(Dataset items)
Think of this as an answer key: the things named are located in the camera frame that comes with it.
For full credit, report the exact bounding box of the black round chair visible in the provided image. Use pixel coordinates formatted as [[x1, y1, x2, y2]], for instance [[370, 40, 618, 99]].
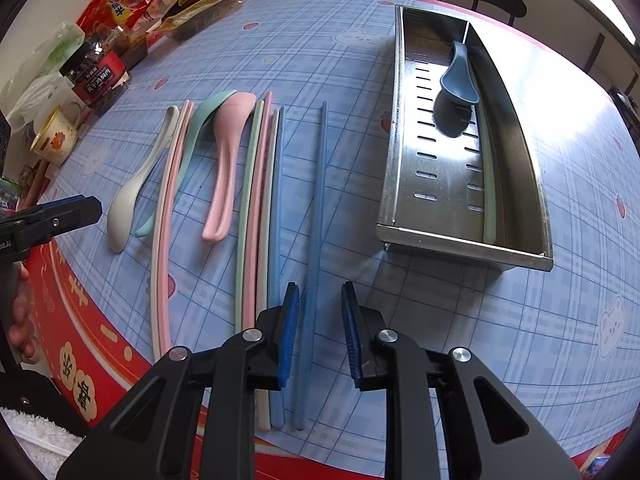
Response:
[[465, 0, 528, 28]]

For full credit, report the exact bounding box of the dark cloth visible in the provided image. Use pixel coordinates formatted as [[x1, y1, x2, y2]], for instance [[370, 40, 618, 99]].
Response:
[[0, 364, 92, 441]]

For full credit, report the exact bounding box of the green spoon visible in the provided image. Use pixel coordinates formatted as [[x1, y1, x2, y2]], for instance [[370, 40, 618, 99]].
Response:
==
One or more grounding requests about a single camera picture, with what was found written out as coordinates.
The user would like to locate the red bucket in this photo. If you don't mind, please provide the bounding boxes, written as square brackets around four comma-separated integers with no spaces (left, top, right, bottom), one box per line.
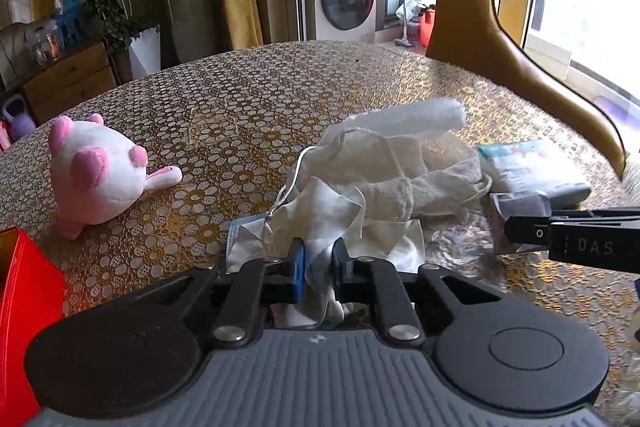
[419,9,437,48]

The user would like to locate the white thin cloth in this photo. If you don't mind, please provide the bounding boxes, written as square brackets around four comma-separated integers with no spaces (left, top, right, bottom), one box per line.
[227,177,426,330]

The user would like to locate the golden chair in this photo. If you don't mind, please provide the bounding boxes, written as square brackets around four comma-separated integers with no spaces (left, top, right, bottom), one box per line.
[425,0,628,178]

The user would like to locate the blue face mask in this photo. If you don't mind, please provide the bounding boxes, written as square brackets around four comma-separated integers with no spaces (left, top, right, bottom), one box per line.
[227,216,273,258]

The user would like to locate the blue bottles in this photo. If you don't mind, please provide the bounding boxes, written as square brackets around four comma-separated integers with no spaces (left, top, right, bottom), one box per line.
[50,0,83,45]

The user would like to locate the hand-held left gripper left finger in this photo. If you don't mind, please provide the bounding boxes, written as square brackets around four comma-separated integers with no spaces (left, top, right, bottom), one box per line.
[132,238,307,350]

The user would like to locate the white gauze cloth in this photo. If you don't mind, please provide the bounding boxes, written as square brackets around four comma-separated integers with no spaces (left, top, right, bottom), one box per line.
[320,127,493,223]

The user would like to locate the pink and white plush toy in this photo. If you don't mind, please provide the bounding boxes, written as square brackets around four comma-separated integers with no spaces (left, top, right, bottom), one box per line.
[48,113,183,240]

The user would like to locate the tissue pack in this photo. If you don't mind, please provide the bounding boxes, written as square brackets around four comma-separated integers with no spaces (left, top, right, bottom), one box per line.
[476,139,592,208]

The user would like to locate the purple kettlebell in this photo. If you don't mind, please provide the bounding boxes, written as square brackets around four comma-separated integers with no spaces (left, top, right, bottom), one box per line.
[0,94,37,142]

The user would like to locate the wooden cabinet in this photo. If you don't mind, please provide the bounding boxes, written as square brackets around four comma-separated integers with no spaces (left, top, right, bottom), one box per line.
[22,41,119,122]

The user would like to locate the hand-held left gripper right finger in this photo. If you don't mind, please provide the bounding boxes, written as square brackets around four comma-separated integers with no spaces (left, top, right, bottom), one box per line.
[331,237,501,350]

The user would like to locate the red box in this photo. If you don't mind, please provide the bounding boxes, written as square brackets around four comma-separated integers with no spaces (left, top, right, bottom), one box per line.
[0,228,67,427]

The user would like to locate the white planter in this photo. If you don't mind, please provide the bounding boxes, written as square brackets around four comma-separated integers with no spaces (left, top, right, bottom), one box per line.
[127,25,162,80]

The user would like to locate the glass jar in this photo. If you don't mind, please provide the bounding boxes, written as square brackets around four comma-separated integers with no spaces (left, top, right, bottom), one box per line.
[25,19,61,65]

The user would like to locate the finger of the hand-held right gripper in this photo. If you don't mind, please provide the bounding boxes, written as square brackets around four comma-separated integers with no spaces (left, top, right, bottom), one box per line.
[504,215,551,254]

§ Problem details
Check each line of the entries above, and show every one holding the word "full".

§ Written response
For full credit, report the exact bounding box of the black round chair visible in the provided image. Use pixel coordinates formatted as [[x1, y1, x2, y2]], for instance [[370, 40, 618, 99]].
For full credit, report the exact bounding box of the dark cloth visible in the provided image. Use pixel coordinates formatted as [[x1, y1, x2, y2]], for instance [[370, 40, 618, 99]].
For full credit, report the exact bounding box of the green spoon visible in the provided image. Use pixel coordinates formatted as [[x1, y1, x2, y2]], for instance [[370, 40, 618, 99]].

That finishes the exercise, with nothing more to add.